The only time I don’t recommend it is if you haven’t read Gatsby. (And hey, no judgments here; I still haven’t read Ulysses.) I would very much encourage you to form your own opinions first. Watching the movie first (or at all, even) is a bad idea, so spare yourself the two hours and twenty minutes when you could be doing something not-awful. And if you’re really that much of a lazy ass, read this comic which summarizes it perfectly.
At any rate, I loved Gatsby and still do. I don’t share Schulz’s opinions, but she explains them well–and I get it.
I think a big part of this is that I never had to read it in school. I didn’t have to take any exams asking me to explain the symbolism of the green light or the gaze of Dr. TJ Eckleburg, which reminds me of the way some people from church look at me when they see me in short shorts (clue: not lustfully). Or the ash heaps. Or the yellow car. I got to skip over all those obvious, juvenile details and appreciate it for what it is: a cautionary tale.
Gatsby commits a common human mistake: he falls in love with an idea. As a young man, he invents an idea of himself to which he “stays true to the end.” When he falls in love with Daisy, he is unable to distinguish between the Daisy of his fantasy (perfect, beautiful, entirely in love with him) and the real Daisy (beautiful, kinda dumb, kinda shallow, likes the thrill of the chase, also likes the comfort of having a rich husband who is not Gatsby). The book is the story of his attempt to possess the fantasy by wooing the person, and how all such attempts are doomed to fail. Fitzgerald warns us against the dangers of giving ourselves over to our naïve, youthful dreams.
And then there’s the issue of money. Nick, our not-so-honest narrator, resents the rich. But he is also attracted to them: why else would he stick around long enough to tell us this whole story? Like Nick, I have an intense dislike for the rich. And like Nick, I am secretly fixated, fascinated by them, my eyes glued to the colorful spectacle of their shiny, expensive lives. If I am completely honest with myself, I will say I want some of those shiny things too–but because I don’t have them, I can, like Nick, condemn them for their superficiality, carelessness and stupidity.
“Oh and do you remember–” she added, “–a conversation we had once about driving a car?”

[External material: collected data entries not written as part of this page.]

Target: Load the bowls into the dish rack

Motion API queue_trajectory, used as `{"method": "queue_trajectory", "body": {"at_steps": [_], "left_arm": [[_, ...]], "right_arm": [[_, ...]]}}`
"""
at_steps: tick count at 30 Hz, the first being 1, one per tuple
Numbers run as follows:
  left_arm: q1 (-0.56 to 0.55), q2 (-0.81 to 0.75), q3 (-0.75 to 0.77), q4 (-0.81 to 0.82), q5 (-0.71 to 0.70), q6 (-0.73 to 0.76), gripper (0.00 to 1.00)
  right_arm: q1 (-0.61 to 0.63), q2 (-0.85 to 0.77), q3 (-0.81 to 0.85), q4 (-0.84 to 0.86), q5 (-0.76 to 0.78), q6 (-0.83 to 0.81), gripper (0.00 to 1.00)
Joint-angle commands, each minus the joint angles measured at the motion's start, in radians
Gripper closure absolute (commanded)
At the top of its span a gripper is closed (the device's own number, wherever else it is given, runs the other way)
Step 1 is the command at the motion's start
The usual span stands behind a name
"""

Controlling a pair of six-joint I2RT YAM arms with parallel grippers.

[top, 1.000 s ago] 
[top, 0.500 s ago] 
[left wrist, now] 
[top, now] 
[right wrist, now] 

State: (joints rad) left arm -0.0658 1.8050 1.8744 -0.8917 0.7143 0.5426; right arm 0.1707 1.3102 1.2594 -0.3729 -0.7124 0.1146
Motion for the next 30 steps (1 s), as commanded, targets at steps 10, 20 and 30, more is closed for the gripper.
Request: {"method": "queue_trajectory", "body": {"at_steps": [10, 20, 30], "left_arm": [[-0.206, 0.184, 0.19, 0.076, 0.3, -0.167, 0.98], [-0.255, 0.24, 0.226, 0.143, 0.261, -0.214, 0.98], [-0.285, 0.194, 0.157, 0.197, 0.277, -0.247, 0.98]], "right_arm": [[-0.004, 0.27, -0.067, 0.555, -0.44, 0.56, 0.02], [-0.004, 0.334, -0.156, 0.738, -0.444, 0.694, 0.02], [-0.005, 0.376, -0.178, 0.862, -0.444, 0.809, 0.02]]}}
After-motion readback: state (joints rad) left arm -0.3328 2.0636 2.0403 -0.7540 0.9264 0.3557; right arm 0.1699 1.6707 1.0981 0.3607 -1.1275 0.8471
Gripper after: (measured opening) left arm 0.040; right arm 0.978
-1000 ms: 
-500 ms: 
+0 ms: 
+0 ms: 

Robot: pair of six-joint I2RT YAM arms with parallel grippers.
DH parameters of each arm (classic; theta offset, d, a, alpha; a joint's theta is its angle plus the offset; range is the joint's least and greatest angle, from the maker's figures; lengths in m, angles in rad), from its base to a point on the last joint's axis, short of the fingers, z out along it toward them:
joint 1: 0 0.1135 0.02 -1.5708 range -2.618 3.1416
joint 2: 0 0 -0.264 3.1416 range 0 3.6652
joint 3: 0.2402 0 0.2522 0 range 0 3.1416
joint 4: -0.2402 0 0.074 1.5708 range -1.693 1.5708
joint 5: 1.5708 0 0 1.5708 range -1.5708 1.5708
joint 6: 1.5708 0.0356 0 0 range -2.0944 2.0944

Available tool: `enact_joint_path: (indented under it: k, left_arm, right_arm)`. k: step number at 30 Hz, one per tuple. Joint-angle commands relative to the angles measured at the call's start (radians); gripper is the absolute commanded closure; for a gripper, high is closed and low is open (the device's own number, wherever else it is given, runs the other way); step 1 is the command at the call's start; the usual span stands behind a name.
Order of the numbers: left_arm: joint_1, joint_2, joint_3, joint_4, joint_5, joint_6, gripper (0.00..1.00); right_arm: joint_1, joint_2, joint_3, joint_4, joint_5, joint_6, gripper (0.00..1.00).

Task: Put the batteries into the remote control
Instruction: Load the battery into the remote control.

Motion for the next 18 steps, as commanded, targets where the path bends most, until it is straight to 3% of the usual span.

“You said a bad driver was only safe until she met another bad driver? Well, I met another bad driver, didn’t I? I mean it was careless of me to make such a wrong guess. I thought you were rather an honest, straightforward person. I thought it was your secret pride.”
Nick repeatedly insists that he is honest and objective, but all through the book we see him judging people left and right. He passively observes the events he narrates as if trying to convince us that he had nothing to do with it, but in doing so revealing his own complicity in their crimes. He was there and he let it happen, and he didn’t do anything about it. We see as readers what Nick will not admit about himself. This is good writing.
I don’t feel commanded by Fitzgerald to admire Gatsby, nor any other character. As Azar Nafisi said, this is not a book about role models. What I see instead is this: I am Gatsby. I am exposed by him. Gatsby, Nick and Jordan hold up a mirror to my own “phoniness,” as Holden Caulfield would put it. The only one I am not is Daisy, the idée fixe, but who’s to say I don’t secretly–perhaps secret even to myself–want to be her, despite my own stern disapproval?
Yet high over the city our line of yellow windows must have contributed their share of human secrecy to the casual watcher in the darkening streets, and I was him too, looking up and wondering. I was within and without, simultaneously enchanted and repelled by the inexhaustible variety of life.
Like Schulz, I thought that last line–“So we beat on, boats against the current, borne back ceaselessly into the past.”–was cheesy (and dear god Baz Luhrmann made it even worse with bad delivery at the end of the movie). It’s probably one of the only things I really disliked about the book.
But I figured it must’ve been fashionable in the ’20s, and I let Fitzgerald get away with it.